Re: Libdivide ported to D

2017-05-15 Thread Walter Bright via Digitalmars-d-announce

On 5/15/2017 3:51 AM, Jonathan M Davis via Digitalmars-d-announce wrote:

Liran was telling me last year about how the folks at Weka had used this to
speed up the stuff in core.time and std.datetime in their local branch and
wanted me to look into updating the official implementation to use it
(unfortunately, I haven't had the time to spend on D that I would have liked
and haven't managed to look into that yet - though that would require
putting at least some of this in druntime). I confess though that I was
highly confused about the whole thing, because it sounded like this was an
optimization that the compiler already did, and yet the Weka guys were
having to use libdivide some portion of the time. I suppose that it makes
sense though if the issue is that the divisor is not known until runtime.
But unfortunately, my understanding of compiler optimizations like this is
fairly poor.



One can do things like this:

if (divisor == 10)
foreach (i; 1..1000)
result += i / 10;  // compiler generates faster code here
else
 foreach (i; 1..1000)
result += i / divisor;

if one knows in advance popular values of divisor. This sort of thing is already 
done in Phobos when converting numbers <==> strings (optimizing for radix==10).




Re: Libdivide ported to D

2017-05-15 Thread Jonathan M Davis via Digitalmars-d-announce
On Sunday, May 14, 2017 16:20:21 David Nadlinger via Digitalmars-d-announce 
wrote:
> On Sunday, 14 May 2017 at 15:30:19 UTC, Walter Bright wrote:
> > On 5/14/2017 3:39 AM, Tomer Filiba wrote:
> >> Of course it only applies to runtime division -- the compiler
> >> can do the same if
> >> the divisor is known in compile time.
> >
> > I hate to say this, but modern compilers already do this for
> > generated runtime code when dividing by a constant. […]
>
> As Tomer points out, a runtime implementation can still be useful
> if the divisor is only known dynamically (but constant across
> number of operations).

Liran was telling me last year about how the folks at Weka had used this to
speed up the stuff in core.time and std.datetime in their local branch and
wanted me to look into updating the official implementation to use it
(unfortunately, I haven't had the time to spend on D that I would have liked
and haven't managed to look into that yet - though that would require
putting at least some of this in druntime). I confess though that I was
highly confused about the whole thing, because it sounded like this was an
optimization that the compiler already did, and yet the Weka guys were
having to use libdivide some portion of the time. I suppose that it makes
sense though if the issue is that the divisor is not known until runtime.
But unfortunately, my understanding of compiler optimizations like this is
fairly poor.

- Jonathan M Davis




Re: Libdivide ported to D

2017-05-14 Thread David Nadlinger via Digitalmars-d-announce

On Sunday, 14 May 2017 at 15:30:19 UTC, Walter Bright wrote:

On 5/14/2017 3:39 AM, Tomer Filiba wrote:
Of course it only applies to runtime division -- the compiler 
can do the same if

the divisor is known in compile time.


I hate to say this, but modern compilers already do this for 
generated runtime code when dividing by a constant. […]
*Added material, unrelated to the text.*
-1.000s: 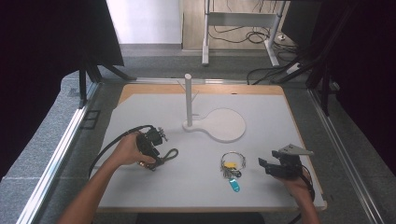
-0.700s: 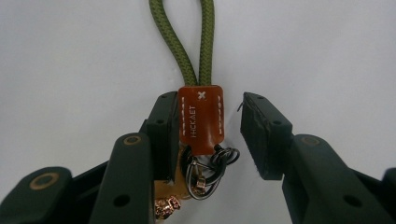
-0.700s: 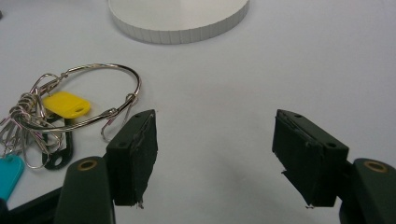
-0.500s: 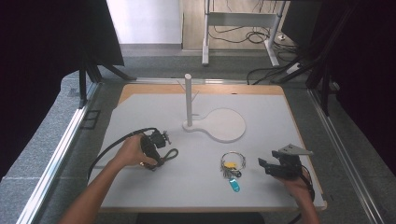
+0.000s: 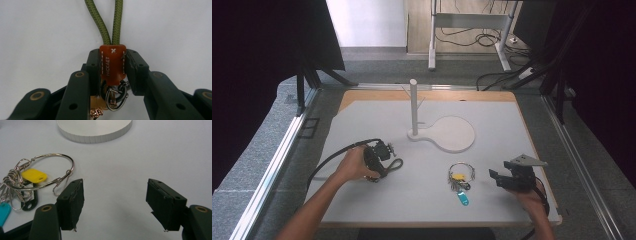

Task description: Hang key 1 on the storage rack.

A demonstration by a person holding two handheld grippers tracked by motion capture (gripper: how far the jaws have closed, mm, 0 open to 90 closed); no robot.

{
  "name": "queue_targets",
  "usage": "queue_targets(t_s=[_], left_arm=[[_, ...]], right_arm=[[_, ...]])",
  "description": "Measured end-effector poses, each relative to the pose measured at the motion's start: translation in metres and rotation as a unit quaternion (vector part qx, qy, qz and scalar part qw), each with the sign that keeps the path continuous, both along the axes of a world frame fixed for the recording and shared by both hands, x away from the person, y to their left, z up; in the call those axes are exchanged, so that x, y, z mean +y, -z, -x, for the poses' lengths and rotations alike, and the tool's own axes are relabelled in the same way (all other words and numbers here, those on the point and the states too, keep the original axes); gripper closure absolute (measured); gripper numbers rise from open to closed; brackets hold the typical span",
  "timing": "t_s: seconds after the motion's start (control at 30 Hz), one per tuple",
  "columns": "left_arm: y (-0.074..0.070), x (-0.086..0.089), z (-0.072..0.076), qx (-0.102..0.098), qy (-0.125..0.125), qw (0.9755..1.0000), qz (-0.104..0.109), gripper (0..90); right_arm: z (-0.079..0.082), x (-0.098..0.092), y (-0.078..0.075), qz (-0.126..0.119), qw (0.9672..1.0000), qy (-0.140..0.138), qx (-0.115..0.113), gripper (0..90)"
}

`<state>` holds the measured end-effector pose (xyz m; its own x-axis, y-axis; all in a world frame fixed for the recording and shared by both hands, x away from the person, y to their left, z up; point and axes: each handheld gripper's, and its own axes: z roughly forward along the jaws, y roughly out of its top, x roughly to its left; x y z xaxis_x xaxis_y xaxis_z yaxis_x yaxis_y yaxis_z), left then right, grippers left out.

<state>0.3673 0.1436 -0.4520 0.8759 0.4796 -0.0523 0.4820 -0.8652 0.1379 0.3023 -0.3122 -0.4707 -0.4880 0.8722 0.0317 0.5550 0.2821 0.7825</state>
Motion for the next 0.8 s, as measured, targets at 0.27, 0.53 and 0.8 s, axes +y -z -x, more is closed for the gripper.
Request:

As Tomer points out, a runtime implementation can still be useful 
if the divisor is only known dynamically (but constant across 
number of operations).


 — David


Re: Libdivide ported to D

2017-05-14 Thread Walter Bright via Digitalmars-d-announce

On 5/14/2017 3:39 AM, Tomer Filiba wrote:

https://code.dlang.org/packages/divide

Libdivide (http://libdivide.com/) allows converting the DIV instruction (in
runtime) to a series of shifts and MULs, which is much more efficient in
execution time. It works by taking a number (the divisor or "denominator") and
doing some preprocessing to it, after which dividing by it can be ~8 times
faster (my own measurements). I use it to divide CPU cycles by the CPU frequency
(i.e., two big ugly numbers) to obtain wall time from it.

Of course it only applies to runtime division -- the compiler can do the same if
the divisor is known in compile time.


I hate to say this, but modern compilers already do this for generated runtime 
code when dividing by a constant. Here's dmd's version:


  https://github.com/dlang/dmd/blob/master/src/ddmd/backend/divcoeff.c


Libdivide ported to D

2017-05-14 Thread Tomer Filiba via Digitalmars-d-announce

https://code.dlang.org/packages/divide

Libdivide (http://libdivide.com/) allows converting the DIV 
instruction (in runtime) to a series of shifts and MULs, which is 
much more efficient in execution time. It works by taking a 
number (the divisor or "denominator") and doing some 
preprocessing to it, after which dividing by it can be ~8 times 
faster (my own measurements). I use it to divide CPU cycles by 
the CPU frequency (i.e., two big ugly numbers) to obtain wall 
time from it.


Of course it only applies to runtime division -- the compiler can 
do the same if the divisor is known in compile time.


Notes:
* It's a header-only library so I ported the code itself
* I tried to keep my port as mechanical as possible; I can't 
really say I know what's going on there

* I only ported the POSIX x86-64 code because that's what I needed
* Signes-ness is a big issue, be sure you use the right variant


-tomer